*** Block opens ***

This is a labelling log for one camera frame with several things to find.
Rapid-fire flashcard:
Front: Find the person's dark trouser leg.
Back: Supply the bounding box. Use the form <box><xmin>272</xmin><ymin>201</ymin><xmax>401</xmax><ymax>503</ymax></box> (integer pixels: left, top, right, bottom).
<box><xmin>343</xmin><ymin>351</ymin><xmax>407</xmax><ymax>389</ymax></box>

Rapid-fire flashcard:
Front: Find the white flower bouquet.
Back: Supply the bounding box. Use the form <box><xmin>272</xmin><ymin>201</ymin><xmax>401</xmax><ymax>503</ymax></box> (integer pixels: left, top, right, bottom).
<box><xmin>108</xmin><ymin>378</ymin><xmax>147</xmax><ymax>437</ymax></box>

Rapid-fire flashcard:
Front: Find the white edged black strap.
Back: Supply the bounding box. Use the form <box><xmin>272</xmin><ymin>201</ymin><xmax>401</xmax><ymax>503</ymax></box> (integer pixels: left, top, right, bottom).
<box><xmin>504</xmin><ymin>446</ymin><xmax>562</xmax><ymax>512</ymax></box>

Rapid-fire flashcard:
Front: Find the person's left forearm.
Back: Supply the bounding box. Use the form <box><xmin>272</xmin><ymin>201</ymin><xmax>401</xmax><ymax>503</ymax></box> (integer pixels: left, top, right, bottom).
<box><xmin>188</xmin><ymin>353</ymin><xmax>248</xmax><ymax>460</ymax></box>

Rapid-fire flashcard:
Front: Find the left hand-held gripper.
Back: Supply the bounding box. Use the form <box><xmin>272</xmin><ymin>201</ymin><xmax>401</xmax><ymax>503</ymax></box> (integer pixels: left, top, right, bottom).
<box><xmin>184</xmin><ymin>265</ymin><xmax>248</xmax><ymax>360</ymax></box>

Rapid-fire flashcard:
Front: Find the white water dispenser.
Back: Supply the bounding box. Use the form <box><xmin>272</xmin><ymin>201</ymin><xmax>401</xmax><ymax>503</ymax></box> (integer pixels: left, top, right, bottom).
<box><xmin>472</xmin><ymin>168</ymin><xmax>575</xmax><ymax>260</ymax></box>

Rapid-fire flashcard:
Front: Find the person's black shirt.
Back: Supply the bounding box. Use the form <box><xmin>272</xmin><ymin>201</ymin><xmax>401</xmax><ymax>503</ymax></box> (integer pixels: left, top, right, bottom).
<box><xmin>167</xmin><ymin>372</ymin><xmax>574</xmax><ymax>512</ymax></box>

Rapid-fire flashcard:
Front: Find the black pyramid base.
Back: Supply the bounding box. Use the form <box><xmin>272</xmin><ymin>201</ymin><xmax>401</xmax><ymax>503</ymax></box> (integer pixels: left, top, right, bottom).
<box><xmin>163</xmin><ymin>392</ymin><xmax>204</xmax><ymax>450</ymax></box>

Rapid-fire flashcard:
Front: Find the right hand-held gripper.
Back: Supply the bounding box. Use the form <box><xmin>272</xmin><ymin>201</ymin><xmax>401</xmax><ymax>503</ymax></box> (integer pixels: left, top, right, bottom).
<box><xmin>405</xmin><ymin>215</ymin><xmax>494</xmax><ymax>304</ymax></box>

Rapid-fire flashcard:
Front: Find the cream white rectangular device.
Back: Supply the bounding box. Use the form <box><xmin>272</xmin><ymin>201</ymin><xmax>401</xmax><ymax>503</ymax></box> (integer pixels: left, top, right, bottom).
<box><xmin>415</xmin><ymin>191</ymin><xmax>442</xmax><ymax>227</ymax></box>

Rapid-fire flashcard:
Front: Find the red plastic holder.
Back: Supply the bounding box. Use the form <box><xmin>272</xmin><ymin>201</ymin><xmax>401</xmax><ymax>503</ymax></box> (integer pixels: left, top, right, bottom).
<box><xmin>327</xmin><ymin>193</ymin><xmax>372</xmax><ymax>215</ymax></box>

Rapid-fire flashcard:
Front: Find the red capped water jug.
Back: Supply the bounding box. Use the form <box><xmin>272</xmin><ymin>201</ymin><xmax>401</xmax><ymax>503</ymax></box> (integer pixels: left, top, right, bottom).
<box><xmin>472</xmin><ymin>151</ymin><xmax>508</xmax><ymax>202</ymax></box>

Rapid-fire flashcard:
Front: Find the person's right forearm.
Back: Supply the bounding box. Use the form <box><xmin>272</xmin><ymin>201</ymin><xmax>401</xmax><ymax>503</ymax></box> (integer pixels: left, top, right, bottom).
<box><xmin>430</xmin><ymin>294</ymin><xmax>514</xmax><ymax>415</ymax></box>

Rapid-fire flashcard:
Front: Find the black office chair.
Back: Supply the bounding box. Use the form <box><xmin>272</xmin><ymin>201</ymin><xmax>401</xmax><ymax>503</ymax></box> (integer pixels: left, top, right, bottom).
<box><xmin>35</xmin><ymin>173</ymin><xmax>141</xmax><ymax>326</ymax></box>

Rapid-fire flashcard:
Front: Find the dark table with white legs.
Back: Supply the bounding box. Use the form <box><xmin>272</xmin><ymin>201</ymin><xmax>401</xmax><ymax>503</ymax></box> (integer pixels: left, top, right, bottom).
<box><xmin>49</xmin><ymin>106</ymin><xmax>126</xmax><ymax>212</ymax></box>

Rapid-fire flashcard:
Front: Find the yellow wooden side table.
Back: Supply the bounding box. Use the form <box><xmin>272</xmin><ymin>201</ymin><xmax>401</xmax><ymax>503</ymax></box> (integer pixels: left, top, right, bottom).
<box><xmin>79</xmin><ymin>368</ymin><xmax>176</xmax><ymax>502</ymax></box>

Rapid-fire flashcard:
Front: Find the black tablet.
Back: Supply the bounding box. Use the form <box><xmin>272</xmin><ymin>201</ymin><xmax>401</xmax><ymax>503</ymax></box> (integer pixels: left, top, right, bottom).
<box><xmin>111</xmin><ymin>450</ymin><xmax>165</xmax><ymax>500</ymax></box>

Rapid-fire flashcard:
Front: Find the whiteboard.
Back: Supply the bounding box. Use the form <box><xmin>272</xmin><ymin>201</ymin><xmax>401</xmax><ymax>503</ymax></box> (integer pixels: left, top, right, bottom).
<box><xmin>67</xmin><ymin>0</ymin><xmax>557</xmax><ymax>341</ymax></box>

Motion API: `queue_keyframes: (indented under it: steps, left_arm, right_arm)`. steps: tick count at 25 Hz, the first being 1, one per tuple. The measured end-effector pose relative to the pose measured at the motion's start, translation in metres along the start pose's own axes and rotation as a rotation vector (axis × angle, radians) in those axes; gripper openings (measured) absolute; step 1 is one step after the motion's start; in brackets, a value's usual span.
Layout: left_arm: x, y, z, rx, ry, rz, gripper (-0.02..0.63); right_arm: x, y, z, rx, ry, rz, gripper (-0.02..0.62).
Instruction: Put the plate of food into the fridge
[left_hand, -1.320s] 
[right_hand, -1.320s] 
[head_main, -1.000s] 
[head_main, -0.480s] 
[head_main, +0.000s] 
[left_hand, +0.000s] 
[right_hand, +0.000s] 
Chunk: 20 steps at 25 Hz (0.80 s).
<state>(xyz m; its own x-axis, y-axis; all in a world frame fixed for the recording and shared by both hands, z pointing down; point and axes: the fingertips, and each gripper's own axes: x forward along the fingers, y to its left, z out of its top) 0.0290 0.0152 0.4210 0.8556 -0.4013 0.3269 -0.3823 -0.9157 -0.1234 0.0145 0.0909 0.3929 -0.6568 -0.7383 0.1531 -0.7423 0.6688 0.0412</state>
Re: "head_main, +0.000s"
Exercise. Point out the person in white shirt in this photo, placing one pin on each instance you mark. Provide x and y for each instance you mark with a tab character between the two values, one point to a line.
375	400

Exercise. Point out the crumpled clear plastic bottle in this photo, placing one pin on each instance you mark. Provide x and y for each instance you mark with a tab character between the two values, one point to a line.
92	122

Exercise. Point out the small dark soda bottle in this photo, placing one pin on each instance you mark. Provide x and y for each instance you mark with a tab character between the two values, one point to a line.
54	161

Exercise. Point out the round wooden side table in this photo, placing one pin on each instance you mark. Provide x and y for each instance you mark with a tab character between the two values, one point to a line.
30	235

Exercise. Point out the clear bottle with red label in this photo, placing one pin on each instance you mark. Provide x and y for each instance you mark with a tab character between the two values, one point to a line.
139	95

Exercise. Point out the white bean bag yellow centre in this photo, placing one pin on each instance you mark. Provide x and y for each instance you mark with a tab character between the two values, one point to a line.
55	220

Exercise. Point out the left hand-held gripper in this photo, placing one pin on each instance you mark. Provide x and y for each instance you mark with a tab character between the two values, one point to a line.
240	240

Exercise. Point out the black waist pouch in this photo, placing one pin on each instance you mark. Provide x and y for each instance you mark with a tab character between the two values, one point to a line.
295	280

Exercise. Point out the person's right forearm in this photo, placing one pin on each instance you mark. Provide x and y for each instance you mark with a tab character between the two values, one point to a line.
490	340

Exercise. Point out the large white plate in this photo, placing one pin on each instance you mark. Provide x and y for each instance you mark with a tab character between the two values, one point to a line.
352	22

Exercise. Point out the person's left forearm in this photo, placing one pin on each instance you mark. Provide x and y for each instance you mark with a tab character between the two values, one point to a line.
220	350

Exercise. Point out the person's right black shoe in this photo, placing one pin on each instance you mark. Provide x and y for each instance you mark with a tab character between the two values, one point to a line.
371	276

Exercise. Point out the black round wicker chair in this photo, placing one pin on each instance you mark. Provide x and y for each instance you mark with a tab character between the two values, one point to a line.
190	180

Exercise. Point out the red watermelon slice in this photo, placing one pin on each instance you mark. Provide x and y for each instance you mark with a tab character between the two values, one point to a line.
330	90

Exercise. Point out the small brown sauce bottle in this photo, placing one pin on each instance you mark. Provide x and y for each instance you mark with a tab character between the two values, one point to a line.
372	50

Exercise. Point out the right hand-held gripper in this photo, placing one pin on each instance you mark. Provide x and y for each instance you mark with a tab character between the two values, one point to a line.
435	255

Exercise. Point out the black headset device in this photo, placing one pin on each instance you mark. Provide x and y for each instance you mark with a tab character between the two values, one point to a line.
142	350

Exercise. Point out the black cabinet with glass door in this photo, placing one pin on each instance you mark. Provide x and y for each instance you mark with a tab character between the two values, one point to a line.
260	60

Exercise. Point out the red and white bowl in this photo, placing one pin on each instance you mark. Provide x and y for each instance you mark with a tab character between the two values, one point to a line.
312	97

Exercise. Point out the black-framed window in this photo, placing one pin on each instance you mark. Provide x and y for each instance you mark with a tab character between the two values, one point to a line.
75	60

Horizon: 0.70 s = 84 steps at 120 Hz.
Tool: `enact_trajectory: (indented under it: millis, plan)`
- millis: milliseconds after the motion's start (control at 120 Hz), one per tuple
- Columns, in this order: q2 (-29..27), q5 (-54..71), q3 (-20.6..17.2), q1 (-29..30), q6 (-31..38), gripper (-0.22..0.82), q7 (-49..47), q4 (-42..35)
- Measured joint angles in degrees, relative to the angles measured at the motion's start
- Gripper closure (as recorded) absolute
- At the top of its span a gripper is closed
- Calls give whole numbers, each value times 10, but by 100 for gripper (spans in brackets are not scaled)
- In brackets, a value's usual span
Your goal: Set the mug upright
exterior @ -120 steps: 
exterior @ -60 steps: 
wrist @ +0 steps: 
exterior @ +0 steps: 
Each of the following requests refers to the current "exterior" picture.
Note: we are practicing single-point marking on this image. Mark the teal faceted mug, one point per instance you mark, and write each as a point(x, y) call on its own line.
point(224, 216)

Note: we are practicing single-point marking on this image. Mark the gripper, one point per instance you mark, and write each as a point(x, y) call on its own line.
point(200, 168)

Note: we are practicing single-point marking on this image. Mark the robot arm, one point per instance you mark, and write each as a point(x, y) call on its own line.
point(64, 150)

*** Block closes ***

**WHAT IS EXPECTED**.
Please copy only the lines between the first line of the entries and the line with "Front: Find the person's dark trouser leg.", keeping those two end lines as well, exactly as written.

**TASK RESULT**.
This is a labelling log for one camera frame with several things to find.
Rapid-fire flashcard:
Front: Find the person's dark trouser leg.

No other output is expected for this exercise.